Prompt >>
The listing below holds a line with "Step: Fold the" and a line with "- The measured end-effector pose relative". Reproduce those two lines exactly, plus everything between them.

========================

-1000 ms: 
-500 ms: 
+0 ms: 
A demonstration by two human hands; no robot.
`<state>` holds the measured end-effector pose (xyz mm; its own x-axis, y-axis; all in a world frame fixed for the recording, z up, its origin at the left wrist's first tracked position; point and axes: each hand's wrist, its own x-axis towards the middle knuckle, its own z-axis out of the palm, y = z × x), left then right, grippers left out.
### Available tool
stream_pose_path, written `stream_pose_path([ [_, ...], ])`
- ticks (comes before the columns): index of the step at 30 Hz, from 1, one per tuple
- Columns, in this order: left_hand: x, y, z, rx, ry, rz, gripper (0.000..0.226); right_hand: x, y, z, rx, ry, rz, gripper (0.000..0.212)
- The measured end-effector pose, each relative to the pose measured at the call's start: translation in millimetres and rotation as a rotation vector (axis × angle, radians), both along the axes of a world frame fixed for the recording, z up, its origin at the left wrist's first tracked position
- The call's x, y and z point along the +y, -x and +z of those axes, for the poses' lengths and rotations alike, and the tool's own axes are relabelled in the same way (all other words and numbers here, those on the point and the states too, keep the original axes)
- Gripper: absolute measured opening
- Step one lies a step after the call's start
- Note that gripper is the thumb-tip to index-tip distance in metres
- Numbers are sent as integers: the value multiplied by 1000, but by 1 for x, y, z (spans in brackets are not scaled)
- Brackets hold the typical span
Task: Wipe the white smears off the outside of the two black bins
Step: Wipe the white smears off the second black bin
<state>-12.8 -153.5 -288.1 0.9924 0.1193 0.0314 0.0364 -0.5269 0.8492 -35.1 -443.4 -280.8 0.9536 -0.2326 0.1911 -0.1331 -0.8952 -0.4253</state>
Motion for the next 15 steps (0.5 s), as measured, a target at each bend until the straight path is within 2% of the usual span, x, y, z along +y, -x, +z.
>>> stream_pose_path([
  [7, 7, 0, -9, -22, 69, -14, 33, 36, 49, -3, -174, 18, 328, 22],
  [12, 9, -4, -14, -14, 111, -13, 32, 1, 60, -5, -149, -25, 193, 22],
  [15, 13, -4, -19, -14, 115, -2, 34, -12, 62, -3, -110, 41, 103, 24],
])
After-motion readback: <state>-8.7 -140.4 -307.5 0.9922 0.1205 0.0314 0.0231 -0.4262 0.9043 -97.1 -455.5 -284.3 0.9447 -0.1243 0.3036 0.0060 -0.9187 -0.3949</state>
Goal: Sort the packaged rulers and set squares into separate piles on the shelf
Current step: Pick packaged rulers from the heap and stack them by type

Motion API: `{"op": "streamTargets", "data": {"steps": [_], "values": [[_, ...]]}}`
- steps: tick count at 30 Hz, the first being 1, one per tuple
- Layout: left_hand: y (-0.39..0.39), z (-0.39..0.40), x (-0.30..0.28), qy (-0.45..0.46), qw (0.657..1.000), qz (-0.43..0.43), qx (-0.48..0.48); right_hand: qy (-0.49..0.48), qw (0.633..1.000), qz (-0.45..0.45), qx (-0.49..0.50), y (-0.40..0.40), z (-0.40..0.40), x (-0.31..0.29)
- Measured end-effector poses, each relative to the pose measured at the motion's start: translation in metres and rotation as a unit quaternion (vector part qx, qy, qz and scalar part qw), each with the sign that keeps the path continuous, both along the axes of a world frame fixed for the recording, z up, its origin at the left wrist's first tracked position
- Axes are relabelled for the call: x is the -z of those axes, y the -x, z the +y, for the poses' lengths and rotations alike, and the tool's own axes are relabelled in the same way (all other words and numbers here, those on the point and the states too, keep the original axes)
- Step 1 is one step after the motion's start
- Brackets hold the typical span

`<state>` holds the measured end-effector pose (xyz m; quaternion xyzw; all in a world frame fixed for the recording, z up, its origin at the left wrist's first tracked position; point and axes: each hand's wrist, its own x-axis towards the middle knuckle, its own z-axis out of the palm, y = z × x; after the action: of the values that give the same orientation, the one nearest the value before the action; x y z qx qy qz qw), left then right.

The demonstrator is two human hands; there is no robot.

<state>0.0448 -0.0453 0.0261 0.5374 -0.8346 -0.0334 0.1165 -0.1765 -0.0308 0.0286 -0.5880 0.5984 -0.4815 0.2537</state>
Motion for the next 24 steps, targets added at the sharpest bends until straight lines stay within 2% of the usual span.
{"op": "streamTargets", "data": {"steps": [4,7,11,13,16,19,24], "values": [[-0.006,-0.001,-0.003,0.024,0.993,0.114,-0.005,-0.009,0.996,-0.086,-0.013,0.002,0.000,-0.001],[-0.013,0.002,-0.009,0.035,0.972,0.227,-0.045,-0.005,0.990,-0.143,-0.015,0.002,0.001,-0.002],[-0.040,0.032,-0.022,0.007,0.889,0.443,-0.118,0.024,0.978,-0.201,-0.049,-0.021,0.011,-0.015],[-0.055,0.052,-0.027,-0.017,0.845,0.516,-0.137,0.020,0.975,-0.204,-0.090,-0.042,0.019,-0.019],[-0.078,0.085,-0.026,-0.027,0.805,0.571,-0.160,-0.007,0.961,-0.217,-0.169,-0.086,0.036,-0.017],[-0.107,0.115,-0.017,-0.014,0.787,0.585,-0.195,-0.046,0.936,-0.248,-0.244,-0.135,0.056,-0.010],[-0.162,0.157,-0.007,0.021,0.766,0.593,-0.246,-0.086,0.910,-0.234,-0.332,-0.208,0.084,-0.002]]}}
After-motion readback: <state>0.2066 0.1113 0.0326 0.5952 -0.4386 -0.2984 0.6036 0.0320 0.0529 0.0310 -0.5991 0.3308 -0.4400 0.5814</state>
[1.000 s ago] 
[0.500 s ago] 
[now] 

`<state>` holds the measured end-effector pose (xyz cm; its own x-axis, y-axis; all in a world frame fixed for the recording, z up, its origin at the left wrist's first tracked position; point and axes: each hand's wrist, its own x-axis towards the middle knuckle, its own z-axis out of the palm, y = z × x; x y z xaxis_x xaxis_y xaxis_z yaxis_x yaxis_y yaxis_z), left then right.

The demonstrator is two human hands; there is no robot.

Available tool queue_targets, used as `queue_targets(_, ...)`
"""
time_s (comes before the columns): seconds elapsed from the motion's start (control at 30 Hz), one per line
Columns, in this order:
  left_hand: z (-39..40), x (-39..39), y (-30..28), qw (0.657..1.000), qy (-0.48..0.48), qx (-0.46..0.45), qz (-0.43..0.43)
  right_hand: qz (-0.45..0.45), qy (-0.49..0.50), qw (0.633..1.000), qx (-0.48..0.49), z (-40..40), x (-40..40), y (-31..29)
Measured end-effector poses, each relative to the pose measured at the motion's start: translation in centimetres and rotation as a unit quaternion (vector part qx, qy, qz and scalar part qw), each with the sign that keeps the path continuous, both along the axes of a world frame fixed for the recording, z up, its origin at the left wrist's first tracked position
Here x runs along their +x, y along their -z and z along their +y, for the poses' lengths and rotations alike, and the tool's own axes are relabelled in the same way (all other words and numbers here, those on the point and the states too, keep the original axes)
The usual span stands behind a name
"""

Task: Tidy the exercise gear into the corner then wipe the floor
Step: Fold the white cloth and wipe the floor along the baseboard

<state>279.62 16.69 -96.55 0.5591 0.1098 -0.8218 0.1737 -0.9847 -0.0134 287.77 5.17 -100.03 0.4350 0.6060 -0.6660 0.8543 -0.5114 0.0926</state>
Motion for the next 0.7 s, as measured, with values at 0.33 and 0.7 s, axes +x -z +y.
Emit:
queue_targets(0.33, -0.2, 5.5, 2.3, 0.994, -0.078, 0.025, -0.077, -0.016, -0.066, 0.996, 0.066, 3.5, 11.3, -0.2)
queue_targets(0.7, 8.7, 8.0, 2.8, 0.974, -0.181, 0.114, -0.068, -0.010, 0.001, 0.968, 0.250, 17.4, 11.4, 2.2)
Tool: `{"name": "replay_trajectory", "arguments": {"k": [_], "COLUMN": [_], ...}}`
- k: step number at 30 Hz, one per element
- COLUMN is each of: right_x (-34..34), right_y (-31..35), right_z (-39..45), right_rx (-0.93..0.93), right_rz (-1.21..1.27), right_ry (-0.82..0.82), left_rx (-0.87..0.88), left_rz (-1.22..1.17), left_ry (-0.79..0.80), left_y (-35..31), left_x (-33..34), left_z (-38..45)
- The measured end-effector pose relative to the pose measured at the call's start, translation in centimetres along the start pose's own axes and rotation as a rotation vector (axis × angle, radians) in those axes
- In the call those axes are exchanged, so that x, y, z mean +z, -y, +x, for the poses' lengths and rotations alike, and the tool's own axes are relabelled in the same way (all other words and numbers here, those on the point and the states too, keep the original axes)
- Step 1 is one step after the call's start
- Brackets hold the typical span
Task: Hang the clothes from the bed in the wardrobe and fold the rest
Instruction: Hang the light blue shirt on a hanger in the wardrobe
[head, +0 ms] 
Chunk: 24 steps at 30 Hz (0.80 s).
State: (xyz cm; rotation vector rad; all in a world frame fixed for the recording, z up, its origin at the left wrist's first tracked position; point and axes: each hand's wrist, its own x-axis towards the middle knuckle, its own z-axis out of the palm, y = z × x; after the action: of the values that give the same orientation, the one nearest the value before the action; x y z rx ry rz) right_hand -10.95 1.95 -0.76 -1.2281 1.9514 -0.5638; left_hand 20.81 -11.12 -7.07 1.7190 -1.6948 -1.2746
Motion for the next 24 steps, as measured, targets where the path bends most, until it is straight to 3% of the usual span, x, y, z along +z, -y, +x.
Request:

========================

Expected answer >>
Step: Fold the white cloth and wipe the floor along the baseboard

<state>279.62 16.69 -96.55 0.5591 0.1098 -0.8218 0.1737 -0.9847 -0.0134 287.77 5.17 -100.03 0.4350 0.6060 -0.6660 0.8543 -0.5114 0.0926</state>
Motion for the next 0.7 s, as measured, with values at 0.33 and 0.7 s, axes +x -z +y.
Emit:
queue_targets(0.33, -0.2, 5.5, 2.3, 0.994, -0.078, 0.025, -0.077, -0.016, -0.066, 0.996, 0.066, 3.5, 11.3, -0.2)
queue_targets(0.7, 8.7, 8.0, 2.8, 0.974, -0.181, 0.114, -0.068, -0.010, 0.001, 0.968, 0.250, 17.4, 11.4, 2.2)
Tool: `{"name": "replay_trajectory", "arguments": {"k": [_], "COLUMN": [_], ...}}`
- k: step number at 30 Hz, one per element
- COLUMN is each of: right_x (-34..34), right_y (-31..35), right_z (-39..45), right_rx (-0.93..0.93), right_rz (-1.21..1.27), right_ry (-0.82..0.82), left_rx (-0.87..0.88), left_rz (-1.22..1.17), left_ry (-0.79..0.80), left_y (-35..31), left_x (-33..34), left_z (-38..45)
- The measured end-effector pose relative to the pose measured at the call's start, translation in centimetres along the start pose's own axes and rotation as a rotation vector (axis × angle, radians) in those axes

This output contains the complete answer.